1Jeet Bansi, Londis Meon Vale, Stratford-upon- Avon, Warwickshire
“We’re always talking to each other on the shop floor and we have a WhatsApp group where we can check in with each other to make sure we’re a pillar of support and are on hand to offer time off if required. Mentally, it’s important to provide support. We need to make sure we’re in touch with each other and maintain the safety and health of the staff – both physically and mentally. It’s making sure we’re touching base regularly.
“If performance drops for a day, we’ll talk to them and make sure they’ve got our support and that of the ACS and The Fed. If there’s something troubling them it’s important they know that there’s a structure in place to support them. It’s just about talking to each other. We’re a close-knit team and we talk about work things and out-of-work things. I acknowledge everyone as they walk in and say goodbye and thank you when they walk out to reinforce the value they have.”
2Shisan Patel, JASH, Birmingham
“We talk to our staff as much as possible. We tell them to tell us if they want to take days off. We’ve still got family who run the store, so we’re always able to provide cover if a staff member needs it.

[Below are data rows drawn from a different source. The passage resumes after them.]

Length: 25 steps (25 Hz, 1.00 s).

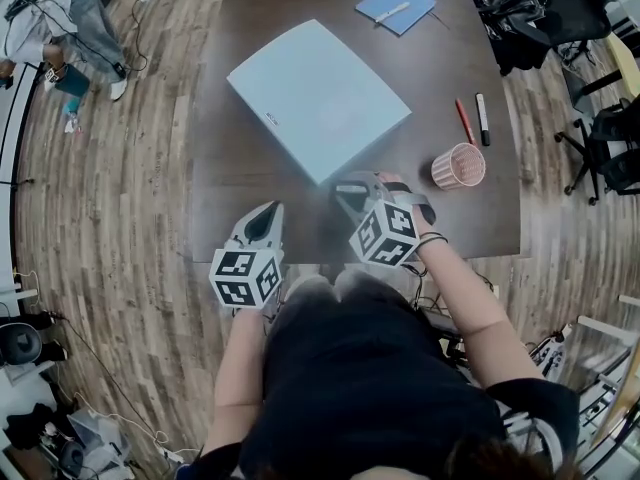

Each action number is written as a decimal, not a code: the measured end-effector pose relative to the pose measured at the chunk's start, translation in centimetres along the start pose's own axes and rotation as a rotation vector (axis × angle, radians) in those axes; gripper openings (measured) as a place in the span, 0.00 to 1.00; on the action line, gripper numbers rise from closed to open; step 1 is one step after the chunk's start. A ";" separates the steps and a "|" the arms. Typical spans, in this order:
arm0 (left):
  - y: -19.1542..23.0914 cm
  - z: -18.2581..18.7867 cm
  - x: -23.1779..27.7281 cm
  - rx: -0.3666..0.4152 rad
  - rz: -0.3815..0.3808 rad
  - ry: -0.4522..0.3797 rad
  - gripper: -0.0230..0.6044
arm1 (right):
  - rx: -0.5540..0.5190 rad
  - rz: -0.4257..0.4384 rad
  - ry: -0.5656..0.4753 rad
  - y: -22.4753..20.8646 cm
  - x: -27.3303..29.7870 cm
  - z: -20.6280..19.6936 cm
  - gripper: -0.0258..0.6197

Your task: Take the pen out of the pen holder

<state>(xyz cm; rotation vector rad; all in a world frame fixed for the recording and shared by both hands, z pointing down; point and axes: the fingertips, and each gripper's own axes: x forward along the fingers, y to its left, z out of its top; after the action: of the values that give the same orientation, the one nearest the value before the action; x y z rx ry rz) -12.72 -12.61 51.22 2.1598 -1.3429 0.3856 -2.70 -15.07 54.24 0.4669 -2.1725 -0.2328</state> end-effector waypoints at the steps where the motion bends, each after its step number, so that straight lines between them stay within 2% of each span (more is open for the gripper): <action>1: 0.0 0.1 0.0 0.002 -0.003 -0.001 0.06 | 0.014 -0.010 -0.007 -0.1 -0.3 0.1 0.19; 11: -1.3 0.2 0.7 0.033 -0.052 0.014 0.06 | 0.142 -0.086 -0.013 0.1 -3.0 -1.7 0.19; 21: -2.3 1.0 0.9 0.065 -0.102 0.008 0.06 | 0.366 -0.227 -0.081 -1.8 -7.0 -2.5 0.18; 25: -3.1 1.3 0.8 0.074 -0.118 0.004 0.06 | 0.516 -0.262 -0.134 -2.4 -8.5 -2.2 0.14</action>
<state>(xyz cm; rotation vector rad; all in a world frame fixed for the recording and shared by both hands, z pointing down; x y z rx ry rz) -9.67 -12.89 49.61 2.2852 -1.2101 0.3983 4.30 -13.80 48.55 1.0552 -2.2927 0.1691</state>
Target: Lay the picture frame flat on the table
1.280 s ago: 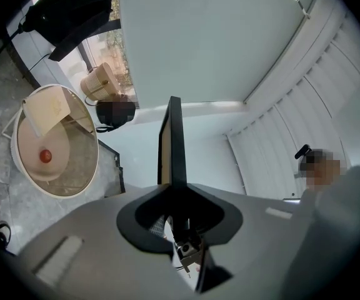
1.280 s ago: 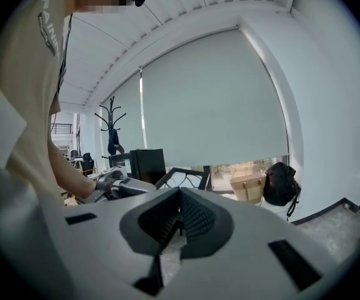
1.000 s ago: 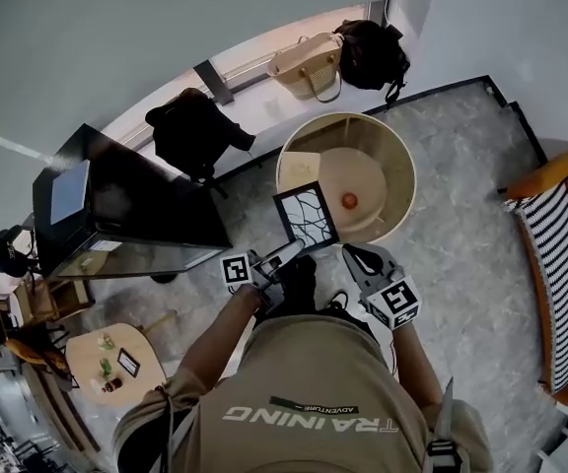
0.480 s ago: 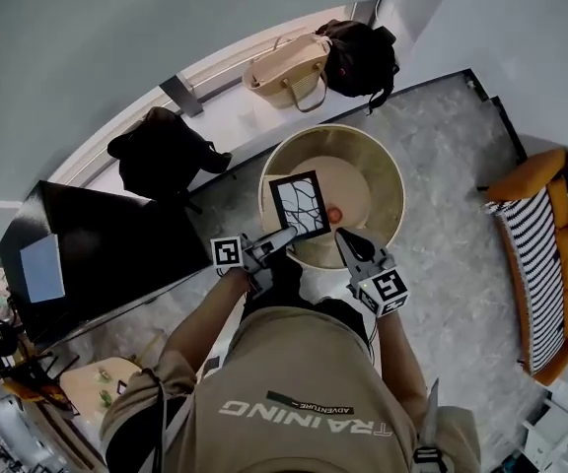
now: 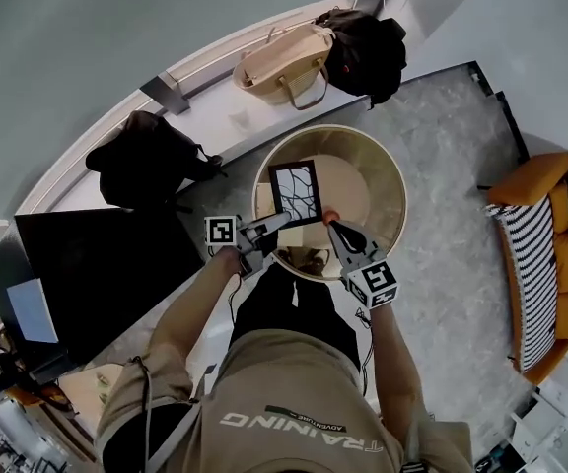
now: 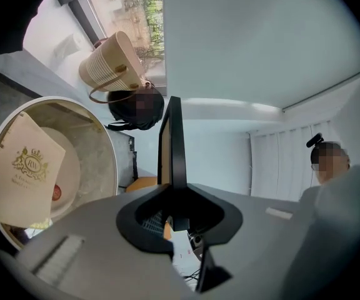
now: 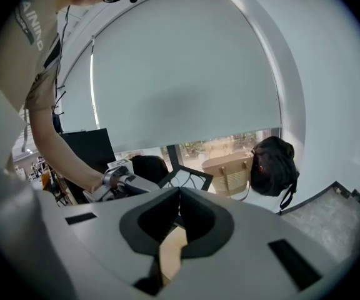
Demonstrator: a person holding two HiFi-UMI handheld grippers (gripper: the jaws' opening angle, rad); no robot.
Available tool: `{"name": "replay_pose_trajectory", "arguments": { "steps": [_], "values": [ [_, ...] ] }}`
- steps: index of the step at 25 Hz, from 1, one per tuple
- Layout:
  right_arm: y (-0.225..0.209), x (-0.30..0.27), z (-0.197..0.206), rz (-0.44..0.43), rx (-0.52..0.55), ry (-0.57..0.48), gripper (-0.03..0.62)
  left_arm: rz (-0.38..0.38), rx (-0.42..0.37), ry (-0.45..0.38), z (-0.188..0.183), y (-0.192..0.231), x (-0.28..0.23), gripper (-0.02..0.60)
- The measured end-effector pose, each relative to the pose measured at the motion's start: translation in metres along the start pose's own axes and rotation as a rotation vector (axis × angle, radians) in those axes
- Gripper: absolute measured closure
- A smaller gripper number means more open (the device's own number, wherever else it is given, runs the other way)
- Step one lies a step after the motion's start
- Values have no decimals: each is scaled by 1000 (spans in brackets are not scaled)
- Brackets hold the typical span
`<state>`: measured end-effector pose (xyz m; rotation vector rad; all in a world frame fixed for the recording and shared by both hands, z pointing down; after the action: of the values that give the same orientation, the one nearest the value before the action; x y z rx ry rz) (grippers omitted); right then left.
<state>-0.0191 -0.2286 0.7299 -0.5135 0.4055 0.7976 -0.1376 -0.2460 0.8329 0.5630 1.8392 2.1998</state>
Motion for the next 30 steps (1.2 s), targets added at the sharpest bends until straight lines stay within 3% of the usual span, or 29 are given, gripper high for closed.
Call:
{"name": "replay_pose_trajectory", "arguments": {
  "steps": [2,4,7,14,20,25,28,30],
  "values": [
    [61,102,-10,-62,-1,-15,588,-36,-40,-23,74,-103,14,512],
    [107,187,-27,-104,-24,-39,588,-98,-33,-23,133,-188,23,512],
    [128,231,-38,-126,-38,-55,588,-169,-11,-18,158,-234,28,512],
    [94,161,5,-176,-28,-51,588,-223,44,0,123,-148,25,512],
    [68,112,33,-199,-46,-26,588,-282,53,71,108,-82,23,512],
    [52,95,51,-201,-83,27,588,-265,77,56,96,-65,15,512],
    [50,88,48,-215,-91,22,588,-299,118,51,89,-56,15,512],
    [49,87,49,-222,-101,30,588,-334,112,99,92,-55,12,512]
  ]
}}
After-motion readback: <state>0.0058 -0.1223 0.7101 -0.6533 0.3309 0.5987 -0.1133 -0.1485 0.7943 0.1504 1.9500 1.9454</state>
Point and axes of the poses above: the fingertips, and each gripper's own axes: x backward along the fingers, y to its left, z out of its underside, the point moved 3 cm from there along x, backward along the fingers, and after that the axes turned 11 degrees about -x, right-handed, at the moved point
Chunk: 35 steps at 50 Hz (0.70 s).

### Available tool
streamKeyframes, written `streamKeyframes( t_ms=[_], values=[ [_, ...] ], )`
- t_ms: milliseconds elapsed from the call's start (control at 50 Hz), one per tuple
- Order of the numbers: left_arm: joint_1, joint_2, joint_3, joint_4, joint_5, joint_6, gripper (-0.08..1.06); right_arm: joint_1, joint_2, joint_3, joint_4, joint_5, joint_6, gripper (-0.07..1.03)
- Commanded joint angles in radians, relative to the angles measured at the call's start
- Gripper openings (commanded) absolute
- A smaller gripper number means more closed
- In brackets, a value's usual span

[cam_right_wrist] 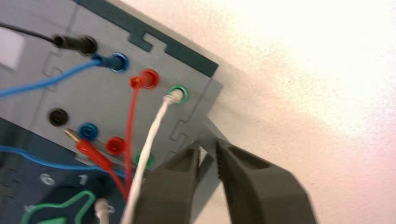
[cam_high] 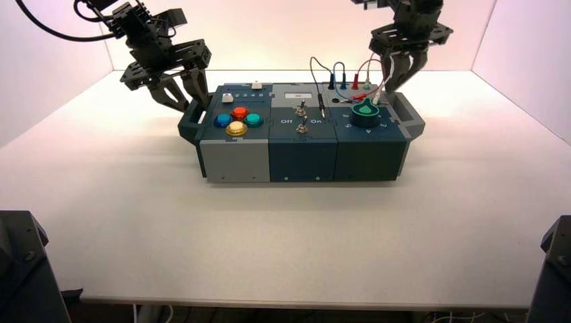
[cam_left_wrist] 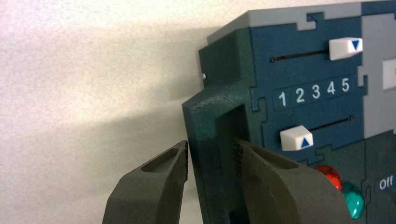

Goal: Move the box closer.

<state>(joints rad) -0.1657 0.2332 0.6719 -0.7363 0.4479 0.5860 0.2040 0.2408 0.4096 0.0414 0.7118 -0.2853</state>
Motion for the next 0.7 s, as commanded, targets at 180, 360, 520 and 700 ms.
streamKeyframes(
  t_ms=[180, 360, 520, 700],
  values=[
    [0.006, -0.046, -0.006, 0.012, -0.008, 0.012, 0.59, -0.044, -0.12, 0.066, -0.002, -0.052, 0.086, 0.33],
    [0.003, -0.046, -0.008, 0.032, -0.009, 0.011, 0.6, -0.054, -0.153, 0.115, -0.028, -0.083, 0.169, 0.47],
    [-0.008, -0.041, -0.008, 0.051, -0.008, 0.012, 0.7, -0.054, -0.156, 0.153, -0.029, -0.126, 0.196, 0.61],
    [-0.014, -0.031, -0.006, 0.051, -0.008, 0.012, 0.72, -0.054, -0.153, 0.175, -0.02, -0.14, 0.199, 0.65]
  ],
)
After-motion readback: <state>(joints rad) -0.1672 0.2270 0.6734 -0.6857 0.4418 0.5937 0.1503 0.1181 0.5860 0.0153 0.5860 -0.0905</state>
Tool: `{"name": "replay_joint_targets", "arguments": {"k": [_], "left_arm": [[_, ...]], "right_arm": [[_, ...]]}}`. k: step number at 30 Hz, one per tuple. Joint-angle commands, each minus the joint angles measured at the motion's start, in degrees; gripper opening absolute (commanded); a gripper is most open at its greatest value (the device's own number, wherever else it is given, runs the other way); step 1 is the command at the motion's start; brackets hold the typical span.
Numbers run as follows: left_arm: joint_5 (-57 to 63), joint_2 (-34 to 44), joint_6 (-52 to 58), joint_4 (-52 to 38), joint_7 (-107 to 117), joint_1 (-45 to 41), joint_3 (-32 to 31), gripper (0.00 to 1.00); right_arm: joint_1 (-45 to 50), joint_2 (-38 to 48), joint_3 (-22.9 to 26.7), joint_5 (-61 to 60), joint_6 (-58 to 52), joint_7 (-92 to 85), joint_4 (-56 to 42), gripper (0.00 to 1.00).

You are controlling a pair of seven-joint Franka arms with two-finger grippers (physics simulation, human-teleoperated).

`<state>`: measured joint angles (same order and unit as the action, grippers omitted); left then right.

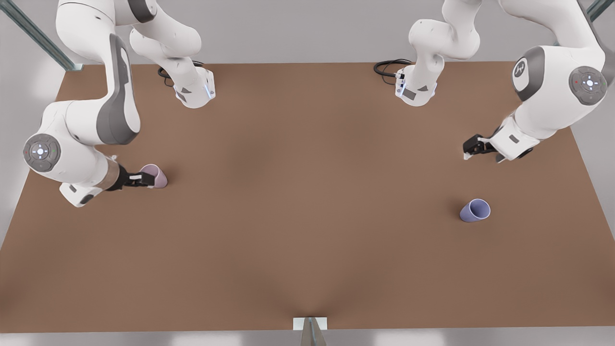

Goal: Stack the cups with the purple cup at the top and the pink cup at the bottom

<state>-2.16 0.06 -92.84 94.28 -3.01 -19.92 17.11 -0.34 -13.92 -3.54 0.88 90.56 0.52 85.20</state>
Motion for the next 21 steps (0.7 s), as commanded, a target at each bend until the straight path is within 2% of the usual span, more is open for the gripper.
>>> {"name": "replay_joint_targets", "arguments": {"k": [1,5,8,9,14,21], "left_arm": [[0.1,0.0,-3.0,0.0,-1.2,-1.5,-1.4,1.0],[0.0,-2.3,0.3,-0.7,-1.1,-1.5,-1.1,1.0],[0.0,-2.3,3.1,-0.6,-1.2,-1.4,-1.1,1.0],[0.0,-2.3,3.2,-0.4,-1.3,-1.5,-1.1,1.0],[0.1,-2.1,3.4,0.5,-1.9,-1.5,-1.1,1.0],[0.1,-1.9,4.9,0.6,-1.8,-1.5,-1.1,1.0]], "right_arm": [[-0.2,0.2,0.5,0.1,3.3,0.4,0.5,1.0],[-0.4,3.5,2.3,0.2,8.8,0.2,10.6,1.0],[-3.1,10.0,2.4,0.2,17.8,-0.7,25.7,1.0],[-4.8,10.4,2.4,0.2,19.4,-1.8,27.8,1.0],[-10.8,8.4,2.4,0.2,23.4,-5.1,30.4,1.0],[-12.0,4.2,2.2,-1.3,29.1,-7.4,35.1,1.0]]}}
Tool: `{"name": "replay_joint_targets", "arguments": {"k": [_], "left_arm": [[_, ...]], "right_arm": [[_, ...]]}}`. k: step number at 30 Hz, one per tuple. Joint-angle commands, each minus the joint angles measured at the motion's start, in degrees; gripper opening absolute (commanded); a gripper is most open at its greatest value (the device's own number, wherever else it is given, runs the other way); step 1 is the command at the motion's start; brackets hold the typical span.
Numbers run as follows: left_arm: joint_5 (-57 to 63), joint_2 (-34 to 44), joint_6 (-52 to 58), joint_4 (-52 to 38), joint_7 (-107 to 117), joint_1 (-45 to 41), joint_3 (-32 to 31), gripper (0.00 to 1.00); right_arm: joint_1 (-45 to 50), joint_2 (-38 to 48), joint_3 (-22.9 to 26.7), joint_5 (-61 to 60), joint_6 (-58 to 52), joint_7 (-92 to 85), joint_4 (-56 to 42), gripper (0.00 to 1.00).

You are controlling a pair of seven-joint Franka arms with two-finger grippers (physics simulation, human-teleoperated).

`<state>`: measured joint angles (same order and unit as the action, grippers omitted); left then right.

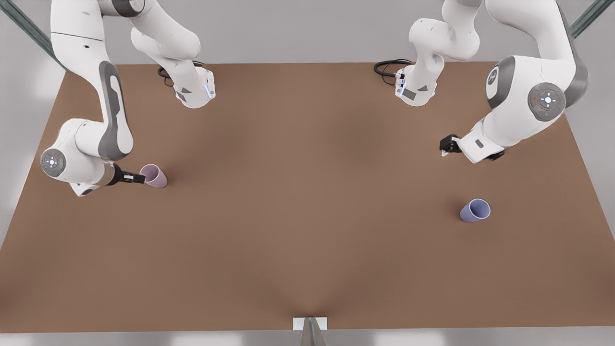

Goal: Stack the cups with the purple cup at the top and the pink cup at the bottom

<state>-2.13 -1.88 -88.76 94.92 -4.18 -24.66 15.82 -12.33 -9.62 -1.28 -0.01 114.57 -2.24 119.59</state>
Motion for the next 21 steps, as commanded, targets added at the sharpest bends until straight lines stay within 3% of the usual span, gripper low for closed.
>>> {"name": "replay_joint_targets", "arguments": {"k": [1,12,21], "left_arm": [[0.1,0.0,0.9,0.1,-0.7,3.2,0.2,1.0],[0.6,-0.1,1.3,0.1,-0.7,3.2,0.2,1.0],[0.6,-0.1,1.3,0.2,-0.7,3.2,0.2,1.0]], "right_arm": [[0.0,-0.1,0.0,-2.6,5.2,-8.4,1.6,1.0],[-3.3,0.7,0.1,-2.0,5.2,-10.8,9.1,1.0],[-5.1,-5.9,0.1,-1.9,12.2,-12.4,9.0,0.99]]}}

“We don’t want them to feel that they’d be putting us out. If they need to spend time with their family, we don’t want them to feel they have to come to work. Just let us know in advance and we can plan things a bit better. It’s important that they know that and that they’re not afraid to ask for time off.
“We have a meal out with everyone as well at Christmas. We close a bit early and we all go for a meal, and then the owners pay for it. That helps to make them feel like they’re part of the team and to meet other staff members. Sometimes, because of shift patterns, some staff might not have met each other, so it’s nice to get everyone involved. We ask them to bring their partners and make it more like a family.”
3Ranj Hayer, Hayers Mead Vale, Weston-super-Mare, Somerset
“It’s important to have a staff party or a gathering of some description around Christmas. I understand there’s a lot of pressure on retailers, but you’ve got to find a bit of kitty to spend some money on them and make them feel valued. There’s nothing worse than doing nothing because without them you haven’t got a business. There might be a lot of retailers who don’t take that into account and take it for granted.
“You need to put a bit of money aside and show them that you’re valuing them and to keep spirits up. A little in-store discount can make a difference. We’re in a climate now where it’s hard to make an attractive offer to your staff, but they’re important people and need to be appreciated. The big multiples can pay bigger money for these people, so you’ve got to do something a little bit different and be more flexible and accommodating with hours.”